Aloft
Page 14
What makes this fight peculiar is the coding which allows it to be waged invisibly. Practically everything about air traffic control – whether it emanates from the controllers, their managers, or the airlines – now has a private as well as a public meaning. For instance, a proposed new arrangement called ‘free flight’ would give pilots more freedom to pick their own routes and more cockpit technology to do it safely, with less guidance from controllers. ‘Free flight’ may mean ‘smart technology’ and ‘progressive thinking’ to outsiders – and it probably would increase the capacity of the sky – but it means something quite different to hard-pressed controllers. To them, it is a policy so obviously irrelevant to the bottlenecks on final approach, which greater pilot freedom can only make harder to manage, that it must be interpreted as a coded taunt about the value of controllers and a mean-spirited (if empty) threat about their future. Even when new policies make sense – like the recent systemwide elimination of obsolete flight restrictions, or the reintroduction of inflight holding pools as a way of deriving maximum efficiency from the final approaches – they are interpreted as personal assaults on the working men and women. The controllers fight back through alarmist ‘equipment failure’ articles in the press and through careful cultivation of the safety myth – a tactic especially galling to the managers because of their own lack of credibility with reporters.
The managers like to reassure themselves that many controllers have not joined the union and that at certain Sunbelt facilities nonunion controllers still constitute more than half of the work force. But that hardly means that those controllers have taken their side. The angry Californian who wrote to me had feelings against the union nearly as strong as those against the FAA headquarters. As I sat beside him one evening at his radar screen, he said, ‘We made a big mistake when we let in the AFL-CIO. Look at these guys around you, look at their attitude, look how they’re dressed. Where’s their professionalism? A “safety issue” for them is a tripping hazard on the stairs. The problem is, labor unions represent laborers.’

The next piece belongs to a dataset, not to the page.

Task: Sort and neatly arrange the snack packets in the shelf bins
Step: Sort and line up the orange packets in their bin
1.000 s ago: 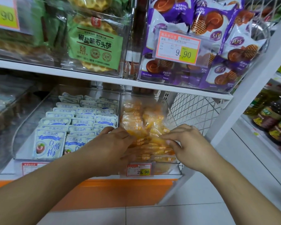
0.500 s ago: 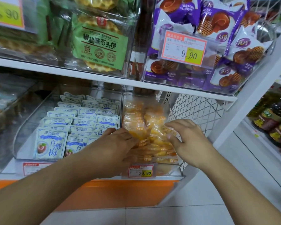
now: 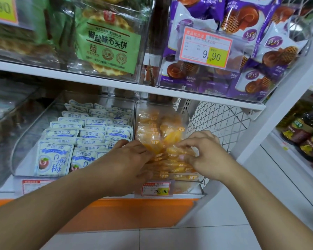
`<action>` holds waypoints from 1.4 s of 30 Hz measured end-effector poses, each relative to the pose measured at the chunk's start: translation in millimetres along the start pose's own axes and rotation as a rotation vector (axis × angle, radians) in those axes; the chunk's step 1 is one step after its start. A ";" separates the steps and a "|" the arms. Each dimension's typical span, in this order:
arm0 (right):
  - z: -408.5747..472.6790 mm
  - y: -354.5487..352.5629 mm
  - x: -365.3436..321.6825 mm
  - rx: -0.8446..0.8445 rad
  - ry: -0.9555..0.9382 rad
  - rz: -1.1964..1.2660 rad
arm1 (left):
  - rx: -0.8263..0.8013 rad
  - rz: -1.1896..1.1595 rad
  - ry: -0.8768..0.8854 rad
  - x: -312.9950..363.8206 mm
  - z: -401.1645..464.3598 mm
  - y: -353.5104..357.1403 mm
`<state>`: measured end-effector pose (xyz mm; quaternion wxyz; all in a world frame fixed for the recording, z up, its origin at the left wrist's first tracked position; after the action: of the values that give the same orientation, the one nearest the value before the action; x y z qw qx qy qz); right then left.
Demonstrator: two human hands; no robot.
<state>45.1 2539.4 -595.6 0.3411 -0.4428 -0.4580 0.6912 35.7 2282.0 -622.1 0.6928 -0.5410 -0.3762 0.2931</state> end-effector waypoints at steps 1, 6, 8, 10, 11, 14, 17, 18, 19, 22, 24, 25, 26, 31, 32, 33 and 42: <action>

He glumly watched the airplanes moving across his screen. ‘But you want to know the real problem? Go outside and look how empty the parking lot is after 5:00. Do you remember how full it was this afternoon? What were all those people doing today? They can prove in triplicate that the system works. So what? I’ve gotten so I’m just running out my time. Give me a year and I’ll be retired in Florida. I never thought I’d say it, but I’ll wish the union well.’
When I asked another nonunion controller, at the Fort Worth Center, about the low rate of union participation in Texas, he said, ‘It’s simple. We can afford to watch and wait. It’s the big dog theory. Everybody knows it. How goes the Northeast, so goes the country.’
And how goes New York, so goes the Northeast.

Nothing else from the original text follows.